> [Your task]: Find the string "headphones" in the entries and copy each line that has it.

^^^^

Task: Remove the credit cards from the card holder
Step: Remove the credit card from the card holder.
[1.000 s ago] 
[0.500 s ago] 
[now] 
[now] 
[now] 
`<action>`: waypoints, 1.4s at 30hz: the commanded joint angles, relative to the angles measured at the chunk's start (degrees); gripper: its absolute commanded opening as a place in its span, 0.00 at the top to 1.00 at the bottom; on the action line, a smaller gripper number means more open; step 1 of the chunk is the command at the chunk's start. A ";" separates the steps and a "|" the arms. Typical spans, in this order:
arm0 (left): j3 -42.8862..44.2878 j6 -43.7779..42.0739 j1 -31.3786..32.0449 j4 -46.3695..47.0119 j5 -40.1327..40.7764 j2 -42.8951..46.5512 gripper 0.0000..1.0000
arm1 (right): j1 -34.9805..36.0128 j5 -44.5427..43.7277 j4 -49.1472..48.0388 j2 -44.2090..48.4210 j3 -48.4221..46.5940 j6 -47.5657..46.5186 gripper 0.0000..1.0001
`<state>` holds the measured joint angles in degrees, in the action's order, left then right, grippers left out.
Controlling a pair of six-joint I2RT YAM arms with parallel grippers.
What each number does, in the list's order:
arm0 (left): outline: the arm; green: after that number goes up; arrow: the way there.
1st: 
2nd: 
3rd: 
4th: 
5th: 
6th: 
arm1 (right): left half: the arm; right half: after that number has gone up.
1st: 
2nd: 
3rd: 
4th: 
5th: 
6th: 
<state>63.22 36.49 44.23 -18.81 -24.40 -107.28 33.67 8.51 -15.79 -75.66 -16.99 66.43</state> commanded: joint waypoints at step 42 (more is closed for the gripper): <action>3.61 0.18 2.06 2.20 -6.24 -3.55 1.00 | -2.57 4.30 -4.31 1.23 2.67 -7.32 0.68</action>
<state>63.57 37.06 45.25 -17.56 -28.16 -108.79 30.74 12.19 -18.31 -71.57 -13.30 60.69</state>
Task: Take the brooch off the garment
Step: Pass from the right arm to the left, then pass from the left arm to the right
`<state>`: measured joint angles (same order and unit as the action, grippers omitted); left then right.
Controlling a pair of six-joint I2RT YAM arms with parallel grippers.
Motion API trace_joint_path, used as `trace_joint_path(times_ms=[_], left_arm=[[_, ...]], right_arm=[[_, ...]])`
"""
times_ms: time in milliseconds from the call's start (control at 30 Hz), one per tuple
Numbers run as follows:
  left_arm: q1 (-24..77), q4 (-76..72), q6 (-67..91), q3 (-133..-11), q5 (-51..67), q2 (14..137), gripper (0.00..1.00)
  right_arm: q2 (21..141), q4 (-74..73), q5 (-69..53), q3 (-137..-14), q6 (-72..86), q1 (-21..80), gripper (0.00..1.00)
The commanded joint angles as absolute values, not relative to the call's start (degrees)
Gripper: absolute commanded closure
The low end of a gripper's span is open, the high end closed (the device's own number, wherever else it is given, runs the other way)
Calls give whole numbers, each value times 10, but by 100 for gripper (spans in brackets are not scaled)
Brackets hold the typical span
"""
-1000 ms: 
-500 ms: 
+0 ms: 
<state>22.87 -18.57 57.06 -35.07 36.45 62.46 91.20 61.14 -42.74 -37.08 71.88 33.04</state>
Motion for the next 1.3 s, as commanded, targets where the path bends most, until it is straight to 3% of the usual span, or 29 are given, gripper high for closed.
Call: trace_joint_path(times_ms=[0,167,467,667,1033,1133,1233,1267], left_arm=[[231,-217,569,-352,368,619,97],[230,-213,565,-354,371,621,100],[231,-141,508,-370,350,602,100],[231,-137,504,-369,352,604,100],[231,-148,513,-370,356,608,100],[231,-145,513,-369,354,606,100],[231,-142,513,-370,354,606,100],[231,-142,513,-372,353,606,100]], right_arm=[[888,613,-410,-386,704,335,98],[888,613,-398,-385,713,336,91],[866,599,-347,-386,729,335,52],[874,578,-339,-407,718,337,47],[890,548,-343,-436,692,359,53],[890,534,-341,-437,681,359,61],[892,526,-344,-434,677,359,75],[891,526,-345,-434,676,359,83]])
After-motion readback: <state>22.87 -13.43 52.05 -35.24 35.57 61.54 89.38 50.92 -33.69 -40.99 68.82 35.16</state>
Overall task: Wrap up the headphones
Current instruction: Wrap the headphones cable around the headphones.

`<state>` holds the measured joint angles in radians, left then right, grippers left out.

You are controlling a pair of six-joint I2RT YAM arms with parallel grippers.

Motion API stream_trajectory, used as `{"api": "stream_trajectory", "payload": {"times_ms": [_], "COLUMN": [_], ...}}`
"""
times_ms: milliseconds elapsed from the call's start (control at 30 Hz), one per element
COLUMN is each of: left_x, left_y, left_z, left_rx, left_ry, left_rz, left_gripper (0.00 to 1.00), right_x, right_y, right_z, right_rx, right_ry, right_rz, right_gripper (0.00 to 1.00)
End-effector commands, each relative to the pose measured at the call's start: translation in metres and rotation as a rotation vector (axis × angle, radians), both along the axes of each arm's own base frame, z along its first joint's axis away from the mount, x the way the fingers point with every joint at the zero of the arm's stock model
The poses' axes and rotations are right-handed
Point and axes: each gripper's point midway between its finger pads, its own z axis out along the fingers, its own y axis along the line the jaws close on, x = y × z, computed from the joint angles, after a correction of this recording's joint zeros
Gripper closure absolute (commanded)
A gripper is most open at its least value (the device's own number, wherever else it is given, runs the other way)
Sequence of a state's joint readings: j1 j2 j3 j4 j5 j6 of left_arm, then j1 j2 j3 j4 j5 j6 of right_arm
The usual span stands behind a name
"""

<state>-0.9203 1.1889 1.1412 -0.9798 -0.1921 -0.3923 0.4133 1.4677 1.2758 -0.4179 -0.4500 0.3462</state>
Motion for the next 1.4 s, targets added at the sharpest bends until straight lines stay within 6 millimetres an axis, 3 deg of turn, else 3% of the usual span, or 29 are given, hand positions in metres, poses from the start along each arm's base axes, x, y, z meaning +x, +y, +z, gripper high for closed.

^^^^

> [Result of the task]:
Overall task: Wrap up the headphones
Current instruction: Wrap the headphones cable around the headphones.

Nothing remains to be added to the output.